End-Use Model
Overview
The US-REGEN end-use model represents trade-offs between end-use technologies and fuels for a wide range of disaggregated sectors and activities with economy-wide coverage. The model includes structural detail across several dimensions relevant for fuel and technology choice, such as building size, type, and vintage, climate zone and location, and vehicle ownership and driving intensity. Within each structural category, service demand may be met with a range of options, characterized as combinations of fuels and technologies. The model evaluates the total cost of each option in each new vintage based on assumed technology cost and performance, fuel prices, structural attributes of service demand, and non-economic factors. The resulting allocation across the options is based on a logit model translating relative costs to equilibrium market shares, with a lagged process to simulate a gradual transition toward the model's calculated equilibrium shares. The model then calculates annual and hourly fuel use by region as a function of the resulting mix of end-use technologies. The electricity demand profile is provided as input to the electric sector model, the solution of which generates updated prices that are returned to the end-use model (wholesale electricity prices from the electric model are translated to end-user retail prices assuming existing rate structures). This process is iterated to convergence.
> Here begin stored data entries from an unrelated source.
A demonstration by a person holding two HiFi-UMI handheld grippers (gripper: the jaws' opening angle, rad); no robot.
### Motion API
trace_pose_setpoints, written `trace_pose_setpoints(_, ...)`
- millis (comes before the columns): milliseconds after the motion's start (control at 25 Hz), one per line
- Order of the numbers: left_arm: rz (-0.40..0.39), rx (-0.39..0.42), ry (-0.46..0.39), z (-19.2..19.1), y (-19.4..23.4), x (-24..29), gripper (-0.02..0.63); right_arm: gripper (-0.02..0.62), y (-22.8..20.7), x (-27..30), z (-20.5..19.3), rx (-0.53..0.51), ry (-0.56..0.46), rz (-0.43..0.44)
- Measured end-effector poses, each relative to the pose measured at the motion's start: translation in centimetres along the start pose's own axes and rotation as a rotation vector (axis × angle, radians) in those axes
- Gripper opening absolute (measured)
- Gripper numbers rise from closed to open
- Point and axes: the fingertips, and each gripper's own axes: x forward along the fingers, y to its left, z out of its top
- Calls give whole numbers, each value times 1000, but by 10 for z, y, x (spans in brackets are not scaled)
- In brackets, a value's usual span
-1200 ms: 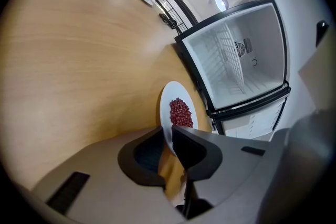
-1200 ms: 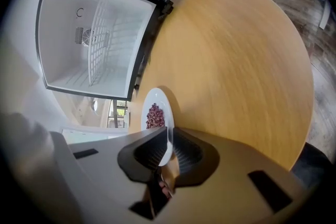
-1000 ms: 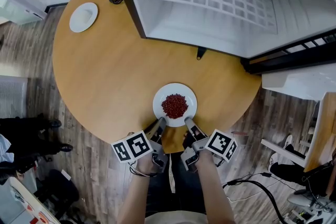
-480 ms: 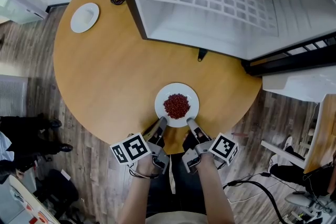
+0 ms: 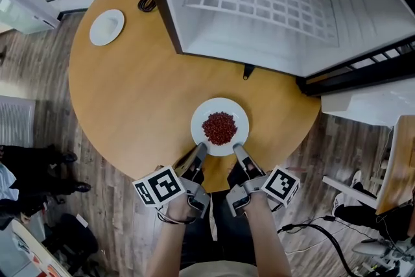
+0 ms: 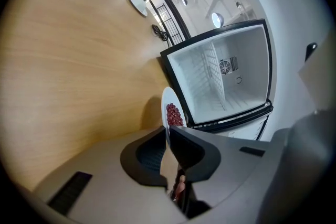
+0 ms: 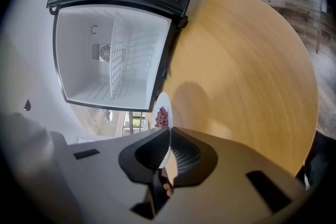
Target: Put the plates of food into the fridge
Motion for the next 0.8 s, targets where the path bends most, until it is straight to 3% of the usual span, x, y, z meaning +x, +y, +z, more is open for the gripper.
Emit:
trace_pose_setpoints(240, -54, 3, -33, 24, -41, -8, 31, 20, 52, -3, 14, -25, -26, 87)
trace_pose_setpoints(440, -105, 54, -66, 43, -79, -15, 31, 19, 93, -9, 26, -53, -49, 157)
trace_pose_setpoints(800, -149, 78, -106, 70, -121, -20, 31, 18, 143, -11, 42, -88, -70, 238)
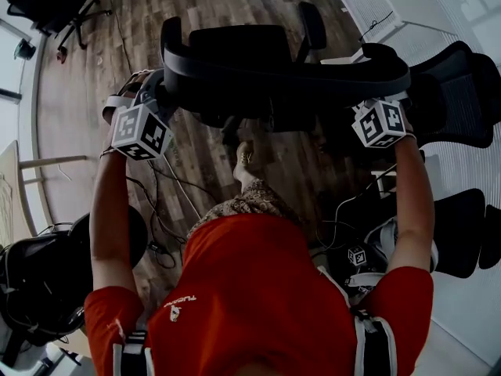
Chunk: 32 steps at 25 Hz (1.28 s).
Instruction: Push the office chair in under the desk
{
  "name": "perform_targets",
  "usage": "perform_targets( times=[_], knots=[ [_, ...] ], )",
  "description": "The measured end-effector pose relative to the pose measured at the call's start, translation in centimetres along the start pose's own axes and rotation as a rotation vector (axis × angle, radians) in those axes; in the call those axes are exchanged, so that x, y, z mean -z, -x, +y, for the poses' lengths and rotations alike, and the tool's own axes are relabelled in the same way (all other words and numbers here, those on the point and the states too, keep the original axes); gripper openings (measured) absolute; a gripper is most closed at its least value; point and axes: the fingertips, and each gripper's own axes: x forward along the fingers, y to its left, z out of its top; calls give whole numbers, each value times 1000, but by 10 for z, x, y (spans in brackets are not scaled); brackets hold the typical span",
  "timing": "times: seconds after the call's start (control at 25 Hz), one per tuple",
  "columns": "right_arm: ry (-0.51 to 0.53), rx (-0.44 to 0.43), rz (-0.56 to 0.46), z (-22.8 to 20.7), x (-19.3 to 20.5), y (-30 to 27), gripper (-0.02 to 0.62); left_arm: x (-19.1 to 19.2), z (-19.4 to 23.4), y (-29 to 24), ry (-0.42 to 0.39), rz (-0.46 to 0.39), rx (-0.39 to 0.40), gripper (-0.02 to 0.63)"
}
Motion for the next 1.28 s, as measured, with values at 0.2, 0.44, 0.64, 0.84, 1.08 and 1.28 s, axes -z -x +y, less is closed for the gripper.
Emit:
perform_targets(
  times=[0.2, 0.44, 0.64, 0.84, 1.08, 1.28],
  knots=[
    [-15, 17, 17, -27, 11, -21, 114, 10, 32, -26, -7, -4, 13, 141],
    [-28, 28, 29, -59, 23, -52, 114, 27, 73, -60, -15, -9, 32, 141],
    [-46, 39, 50, -86, 27, -80, 114, 49, 109, -88, -26, -8, 51, 141],
    [-64, 38, 68, -109, 34, -110, 112, 70, 144, -119, -37, -21, 80, 141],
    [-85, 46, 99, -141, 29, -149, 110, 106, 190, -149, -48, -41, 98, 146],
    [-112, 51, 130, -164, 30, -172, 109, 124, 226, -173, -68, -68, 118, 147]
  ],
)
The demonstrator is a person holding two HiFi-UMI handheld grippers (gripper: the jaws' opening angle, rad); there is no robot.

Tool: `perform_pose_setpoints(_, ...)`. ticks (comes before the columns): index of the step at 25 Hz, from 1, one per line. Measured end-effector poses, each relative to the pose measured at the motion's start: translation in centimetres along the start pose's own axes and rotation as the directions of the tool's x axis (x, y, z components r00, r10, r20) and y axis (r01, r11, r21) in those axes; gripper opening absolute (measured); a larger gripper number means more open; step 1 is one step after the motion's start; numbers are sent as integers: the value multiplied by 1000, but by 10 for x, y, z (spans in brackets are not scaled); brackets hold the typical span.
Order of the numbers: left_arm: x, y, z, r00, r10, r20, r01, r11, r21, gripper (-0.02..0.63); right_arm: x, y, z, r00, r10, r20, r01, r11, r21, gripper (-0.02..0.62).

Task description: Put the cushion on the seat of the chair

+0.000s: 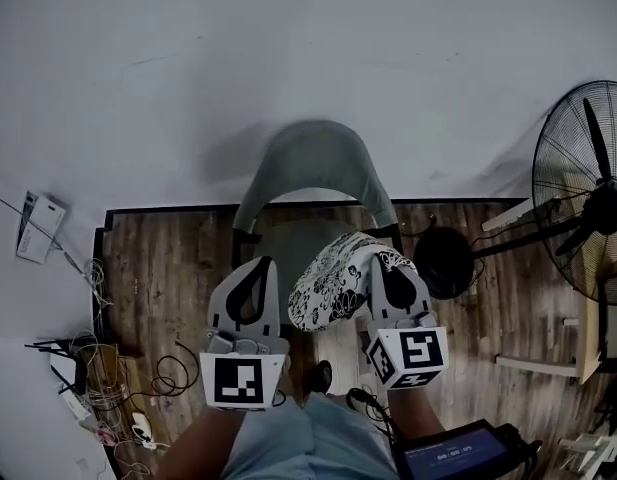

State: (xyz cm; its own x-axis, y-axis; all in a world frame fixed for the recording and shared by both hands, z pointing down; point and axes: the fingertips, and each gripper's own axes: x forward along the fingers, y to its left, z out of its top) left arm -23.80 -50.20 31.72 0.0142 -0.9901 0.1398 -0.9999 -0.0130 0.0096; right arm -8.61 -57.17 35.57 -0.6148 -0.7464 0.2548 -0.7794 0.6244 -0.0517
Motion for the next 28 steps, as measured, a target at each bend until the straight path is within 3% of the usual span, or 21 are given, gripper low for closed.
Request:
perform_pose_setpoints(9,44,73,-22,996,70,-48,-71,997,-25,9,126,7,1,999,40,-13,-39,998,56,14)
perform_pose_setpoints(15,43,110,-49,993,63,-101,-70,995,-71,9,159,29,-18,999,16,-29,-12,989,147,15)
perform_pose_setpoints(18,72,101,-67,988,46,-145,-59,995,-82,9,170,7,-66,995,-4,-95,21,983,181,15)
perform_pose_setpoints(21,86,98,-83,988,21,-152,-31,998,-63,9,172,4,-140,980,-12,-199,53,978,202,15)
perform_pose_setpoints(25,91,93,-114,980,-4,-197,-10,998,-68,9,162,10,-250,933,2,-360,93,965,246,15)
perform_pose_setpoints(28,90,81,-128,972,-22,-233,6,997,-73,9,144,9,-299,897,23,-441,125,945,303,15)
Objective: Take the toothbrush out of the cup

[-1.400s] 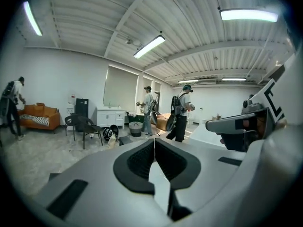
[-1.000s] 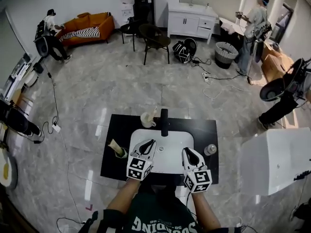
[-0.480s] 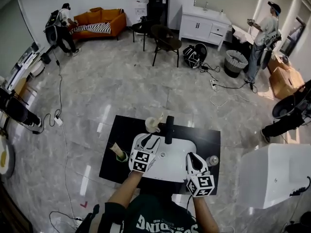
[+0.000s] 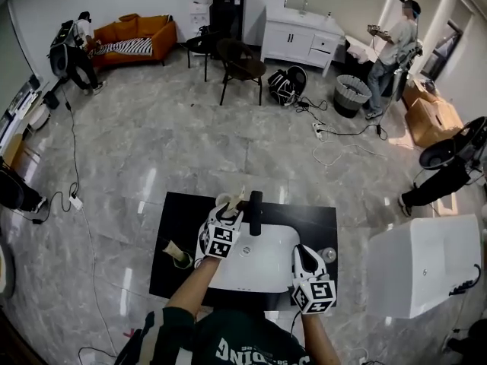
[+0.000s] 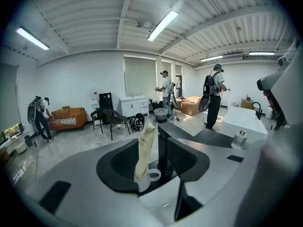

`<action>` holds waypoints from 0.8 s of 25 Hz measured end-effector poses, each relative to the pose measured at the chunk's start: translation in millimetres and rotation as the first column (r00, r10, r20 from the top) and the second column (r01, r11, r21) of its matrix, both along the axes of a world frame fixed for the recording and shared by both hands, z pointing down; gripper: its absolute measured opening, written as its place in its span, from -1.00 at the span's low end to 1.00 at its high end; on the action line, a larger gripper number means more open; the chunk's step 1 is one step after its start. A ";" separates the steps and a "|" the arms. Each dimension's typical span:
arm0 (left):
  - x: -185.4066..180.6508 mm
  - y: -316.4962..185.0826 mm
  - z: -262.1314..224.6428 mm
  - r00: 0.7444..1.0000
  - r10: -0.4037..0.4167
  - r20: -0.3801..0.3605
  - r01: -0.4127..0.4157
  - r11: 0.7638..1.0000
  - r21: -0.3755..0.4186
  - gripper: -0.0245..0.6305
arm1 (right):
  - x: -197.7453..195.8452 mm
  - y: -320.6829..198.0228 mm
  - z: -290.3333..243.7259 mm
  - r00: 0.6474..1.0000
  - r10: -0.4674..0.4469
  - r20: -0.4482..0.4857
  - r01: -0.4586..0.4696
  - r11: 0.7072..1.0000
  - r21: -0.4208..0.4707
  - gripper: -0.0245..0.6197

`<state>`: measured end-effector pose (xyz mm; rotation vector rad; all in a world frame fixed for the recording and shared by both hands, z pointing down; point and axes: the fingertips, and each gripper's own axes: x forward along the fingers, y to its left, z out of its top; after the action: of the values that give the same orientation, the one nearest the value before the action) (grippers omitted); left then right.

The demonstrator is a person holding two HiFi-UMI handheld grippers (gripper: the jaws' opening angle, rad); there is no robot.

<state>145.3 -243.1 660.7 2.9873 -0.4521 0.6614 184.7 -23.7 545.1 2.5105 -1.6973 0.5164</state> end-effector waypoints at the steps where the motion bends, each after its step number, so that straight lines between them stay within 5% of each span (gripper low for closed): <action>1: 4.2 -3.2 4.3 1.000 -0.001 0.006 0.001 1.000 -0.002 -0.37 | 3.0 3.2 1.7 1.000 0.014 0.000 -0.014 1.000 -0.006 -0.79; 14: 32.3 -32.8 43.1 0.998 -0.001 0.066 0.005 0.999 -0.054 -0.37 | 25.3 47.0 18.0 0.985 0.173 0.012 -0.172 0.983 -0.059 -0.79; 20: 31.2 -36.1 33.8 0.999 0.021 0.045 -0.020 1.000 -0.016 -0.62 | 25.9 54.8 17.9 0.979 0.203 0.018 -0.202 0.978 -0.060 -0.80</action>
<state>176.5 -279.2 694.5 2.9714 -0.4176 0.7321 210.6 31.1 563.0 2.6606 -1.4183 0.6039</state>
There are three main elements to the model: a buildings model describing dual-fuel building uses (e.g. space heating and cooling, water heating, cooking, and clothes-dryers); a passenger vehicles model describing light-duty vehicles for personal transportation; and a more generalized end-use model describing electric-only building uses (e.g. lighting, electronics, appliances, and ventilation), industrial energy use, and heavy-duty transportation.
A full break-out of the sectors, activities, end-uses, and technologies included the model is shown in Figure 3‑1.
Interaction with Electric Model
Once the end-use model has projected energy demands across the economy over the model time horizon for each of the individually modeled structural classes within each region, an hourly load shape for electricity demand is calculated for each end-use.
For space heating and cooling, the load shape is based on the hourly temperature profile for a given year. All load shapes, as well as renewable resource profiles, are based on the same representative year to ensure that the joint distribution is captured appropriately. In the buildings model, energy use for each temperature band was calculated to inform long-run average annual energy use. These same calculations are used to derive hourly energy consumption in the representative year.
For vehicle charging, the load shape is constructed as described above as a linear combination of three exogenous charging patterns. These patterns are specified for 24 diurnal hours, which are mapped onto the corresponding 8760 hours of the representative year. This same hourly profile is assumed to apply to non-passenger transportation uses of electricity.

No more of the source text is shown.